Quella porta antincendio mi aspettava chiusa alla fine del corridoio colorato metà bianco, sopra, e metà celeste, sotto. In realtà c'erano tante porte, tutte uguali, ma io sapevo che quella che avrei dovuto attraversare era l'ultima. Il richiamo della morte. Non riuscivo ad aprirla (forse mi stava preparando), ma poi capii che oltre ad abbassare la maniglia avrei dovuto girare la chiave. Si, difficile la porta, così come quello che c'è dopo. Spinsi e girai; un altro corridoio, più inutile del primo: c'era solo una porta già aperta sulla destra e, in fondo, un'arcata che rivelava un altare abbandonato con sopra un vaso pieno d'acqua stagna che lasciava uscire, quasi a voler scappare via da lì, una pianta talmente secca da non poterla nemmeno catalogare. Al muro una cornice che ospitava una Vergine Maria in lacrime e, sulla destra, appeso da solo, un piccolo crocifisso. Distolsi lo sguardo da quella piccola chiesa e mi sforzai di portarlo sulla linea orizzontale che separava il corridoio in due colori: quella linea mi avrebbe portato da lei.
Non accetti il dolore fino a quando non lo provi. Questa è la regola in generale.

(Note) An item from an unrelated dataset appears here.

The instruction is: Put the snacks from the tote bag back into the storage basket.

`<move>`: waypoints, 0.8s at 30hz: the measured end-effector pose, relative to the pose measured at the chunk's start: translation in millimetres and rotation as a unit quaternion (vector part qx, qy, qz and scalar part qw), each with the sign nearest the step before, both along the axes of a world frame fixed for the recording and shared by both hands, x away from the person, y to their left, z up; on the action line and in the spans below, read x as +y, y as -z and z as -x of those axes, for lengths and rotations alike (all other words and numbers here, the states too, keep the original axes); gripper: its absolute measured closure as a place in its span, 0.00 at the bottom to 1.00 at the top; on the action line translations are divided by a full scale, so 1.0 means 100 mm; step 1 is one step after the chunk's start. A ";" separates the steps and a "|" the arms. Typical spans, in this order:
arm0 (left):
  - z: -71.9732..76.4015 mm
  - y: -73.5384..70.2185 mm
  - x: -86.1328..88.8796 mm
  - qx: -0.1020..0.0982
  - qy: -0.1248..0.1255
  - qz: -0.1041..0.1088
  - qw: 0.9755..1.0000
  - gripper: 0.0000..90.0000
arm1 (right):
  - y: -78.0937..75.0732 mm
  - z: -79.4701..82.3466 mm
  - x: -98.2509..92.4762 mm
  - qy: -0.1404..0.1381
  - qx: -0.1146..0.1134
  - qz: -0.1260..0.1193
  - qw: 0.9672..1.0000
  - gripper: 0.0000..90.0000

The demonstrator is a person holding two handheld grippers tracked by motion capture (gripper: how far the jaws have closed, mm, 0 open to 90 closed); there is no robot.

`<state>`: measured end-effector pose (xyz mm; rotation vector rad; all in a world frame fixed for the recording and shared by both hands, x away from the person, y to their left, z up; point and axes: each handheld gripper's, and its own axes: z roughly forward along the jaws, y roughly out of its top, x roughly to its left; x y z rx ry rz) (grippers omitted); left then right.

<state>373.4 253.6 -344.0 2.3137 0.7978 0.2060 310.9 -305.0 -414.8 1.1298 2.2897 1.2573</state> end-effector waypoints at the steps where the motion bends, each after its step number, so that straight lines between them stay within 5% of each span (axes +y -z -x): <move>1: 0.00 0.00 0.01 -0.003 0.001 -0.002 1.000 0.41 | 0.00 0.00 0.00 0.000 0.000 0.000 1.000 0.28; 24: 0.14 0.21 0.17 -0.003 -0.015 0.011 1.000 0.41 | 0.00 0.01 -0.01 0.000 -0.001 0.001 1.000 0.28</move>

I miei nonni, mia madre, una signora che ricordo a malapena dall'infanzia ed una perfetta sconosciuta, chi seduto, chi in piedi, la circondavano. Vidi i piedi vicini, poi le gambe sottili, il vestito nero addosso ad una signora anziana addormentata su un cuscino bianco. Le uniche cose che facevano contrasto erano il merletto bianco al collo, il rosario giallino arrotolato tra le dita e il santino funebre delle persone che aveva perso in vita. Dall'espressione rilassata non avrei mai detto si trattasse del suo ultimo letto di legno, forse solo dalla mascella serrata a forza e dagli occhi incavati. I capelli grigi ancora pettinati come amava farlo lei.
Su due piedi non mi fece alcun effetto, ma sapevo a cosa andavo incontro quando decisi che quei piedi avrei dovuto muoverli per vederla l'ultima volta. 

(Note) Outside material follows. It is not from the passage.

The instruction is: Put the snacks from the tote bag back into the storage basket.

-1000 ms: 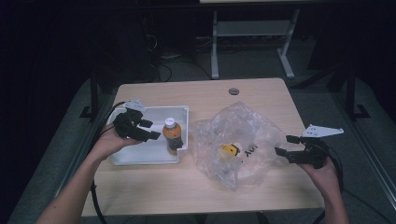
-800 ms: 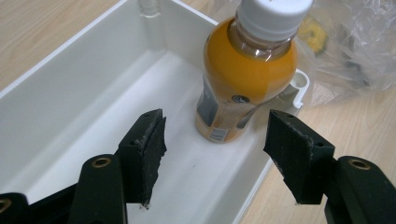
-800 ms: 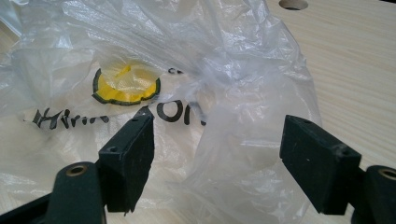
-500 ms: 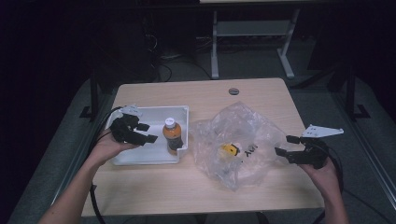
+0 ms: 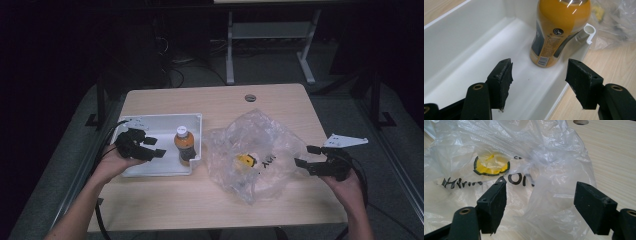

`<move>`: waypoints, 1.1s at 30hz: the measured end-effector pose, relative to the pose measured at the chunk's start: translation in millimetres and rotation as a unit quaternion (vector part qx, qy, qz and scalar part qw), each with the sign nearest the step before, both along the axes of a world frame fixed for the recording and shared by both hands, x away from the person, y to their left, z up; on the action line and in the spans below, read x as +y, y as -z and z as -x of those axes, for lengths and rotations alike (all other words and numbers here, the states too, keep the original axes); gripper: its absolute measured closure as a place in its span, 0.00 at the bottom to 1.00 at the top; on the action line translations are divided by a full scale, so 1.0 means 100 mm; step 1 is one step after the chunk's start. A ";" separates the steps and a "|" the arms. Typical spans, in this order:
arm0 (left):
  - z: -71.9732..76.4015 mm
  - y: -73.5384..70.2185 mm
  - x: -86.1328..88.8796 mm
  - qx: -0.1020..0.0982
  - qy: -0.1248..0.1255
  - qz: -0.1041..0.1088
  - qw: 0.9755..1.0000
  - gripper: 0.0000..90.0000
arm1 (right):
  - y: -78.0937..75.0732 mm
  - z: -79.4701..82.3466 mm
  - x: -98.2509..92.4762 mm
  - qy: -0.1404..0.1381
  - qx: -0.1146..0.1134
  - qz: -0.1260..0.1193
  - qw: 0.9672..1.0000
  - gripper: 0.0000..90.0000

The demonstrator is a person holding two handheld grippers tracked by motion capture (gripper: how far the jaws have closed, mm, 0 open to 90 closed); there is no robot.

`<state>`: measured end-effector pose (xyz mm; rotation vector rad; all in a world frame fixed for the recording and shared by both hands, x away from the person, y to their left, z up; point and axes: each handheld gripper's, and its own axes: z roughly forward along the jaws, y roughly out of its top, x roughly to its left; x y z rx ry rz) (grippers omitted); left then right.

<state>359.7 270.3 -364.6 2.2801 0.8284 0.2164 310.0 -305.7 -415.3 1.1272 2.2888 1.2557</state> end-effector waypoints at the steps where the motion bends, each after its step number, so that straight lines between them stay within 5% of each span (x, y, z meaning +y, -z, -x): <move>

''Adesso sei contenta?'' disse mio nonno con una mano sul bordo della bara.
''Si ora va dal marito e da vostra sorella'' rispose la sconosciuta.
Ogni passo, un dolore.
''Si preoccupava per tutti'' continuò la signora dei miei ricordi infantili.

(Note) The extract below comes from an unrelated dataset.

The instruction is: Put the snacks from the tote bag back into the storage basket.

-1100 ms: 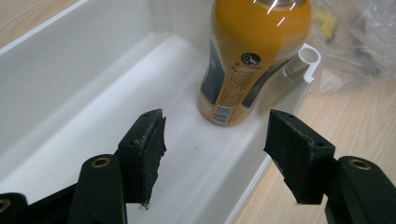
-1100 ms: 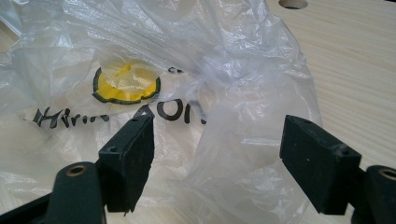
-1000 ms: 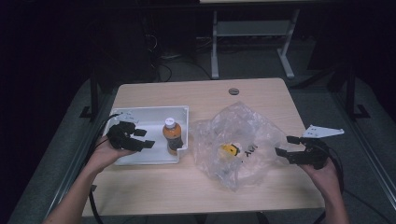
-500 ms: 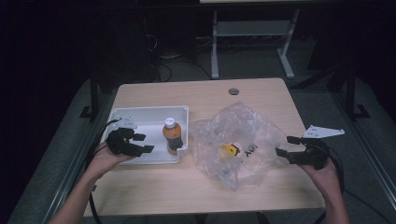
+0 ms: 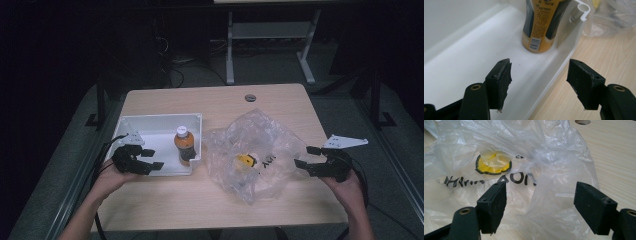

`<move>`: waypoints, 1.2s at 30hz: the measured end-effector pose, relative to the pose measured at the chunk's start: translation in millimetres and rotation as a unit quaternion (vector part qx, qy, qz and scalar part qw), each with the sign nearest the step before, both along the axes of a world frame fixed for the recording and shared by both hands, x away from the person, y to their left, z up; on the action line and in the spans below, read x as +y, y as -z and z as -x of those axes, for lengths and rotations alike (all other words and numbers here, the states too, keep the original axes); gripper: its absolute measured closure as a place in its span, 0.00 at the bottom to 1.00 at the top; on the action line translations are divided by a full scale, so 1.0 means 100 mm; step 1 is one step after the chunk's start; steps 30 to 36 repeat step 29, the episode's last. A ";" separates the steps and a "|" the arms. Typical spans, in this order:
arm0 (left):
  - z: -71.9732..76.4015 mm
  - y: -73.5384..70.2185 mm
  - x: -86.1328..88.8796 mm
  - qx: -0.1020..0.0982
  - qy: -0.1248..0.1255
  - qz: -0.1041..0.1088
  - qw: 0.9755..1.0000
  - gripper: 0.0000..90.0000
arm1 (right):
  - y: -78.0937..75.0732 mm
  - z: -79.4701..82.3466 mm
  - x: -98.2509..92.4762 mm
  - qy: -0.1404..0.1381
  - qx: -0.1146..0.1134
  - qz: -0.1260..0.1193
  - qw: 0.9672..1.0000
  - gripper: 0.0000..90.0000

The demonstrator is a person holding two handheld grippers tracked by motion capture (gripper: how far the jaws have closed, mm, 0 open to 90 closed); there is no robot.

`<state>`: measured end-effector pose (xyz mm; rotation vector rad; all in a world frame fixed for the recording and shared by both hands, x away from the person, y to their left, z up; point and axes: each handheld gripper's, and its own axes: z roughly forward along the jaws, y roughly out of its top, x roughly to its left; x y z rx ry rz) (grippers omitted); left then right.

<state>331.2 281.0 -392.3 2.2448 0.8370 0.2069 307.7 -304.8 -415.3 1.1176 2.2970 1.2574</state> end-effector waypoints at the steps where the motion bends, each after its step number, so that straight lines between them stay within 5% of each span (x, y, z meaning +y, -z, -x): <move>1: 0.01 0.01 0.00 -0.001 0.000 -0.002 1.000 0.39 | 0.00 0.00 0.00 -0.001 -0.001 0.002 1.000 0.28; 36: 0.26 0.17 0.03 -0.022 -0.001 -0.003 1.000 0.38 | 0.00 0.02 0.07 -0.011 -0.001 0.005 1.000 0.28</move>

''Era forte...una testa dura'' concluse mia madre del tutto sconnessa al discorso.
Arrivai a vederla dall'alto al basso, e lì altro dolore.
In un momento mi riaffiorò la sua risata, il suo lanciare baci in aria per salutare e la sua voce rilassante. Era una bella alternativa si, ma vidi gli occhi di mio nonno e immaginai mia sorella morire; vidi gli occhi della sconosciuta e immaginai mia nonna abbandonarmi; vidi gli occhi della signora e immaginai l'amica di una vita lasciarmi solo. Infine guardai gli occhi di mia madre e persi anche mia zia. Repentinamente divenni tutti e vidi tutti andare via e il dolore scoppiò. 
Dovettero passare dei minuti per smettere di lacrimare e di pensare. Quella era, seppure di secondo grado, mia zia. Era?
Non so bene quando l'anima abbandona il corpo: se all'esalazione dell'ultimo respiro o solo quando si rende conto di essere una cosa separata dalla carne e dalle ossa.
Una cosa è certa: mia zia non è più quel corpo ma resterà quell'anima.
Non accetti il dolore fino a quando non lo provi.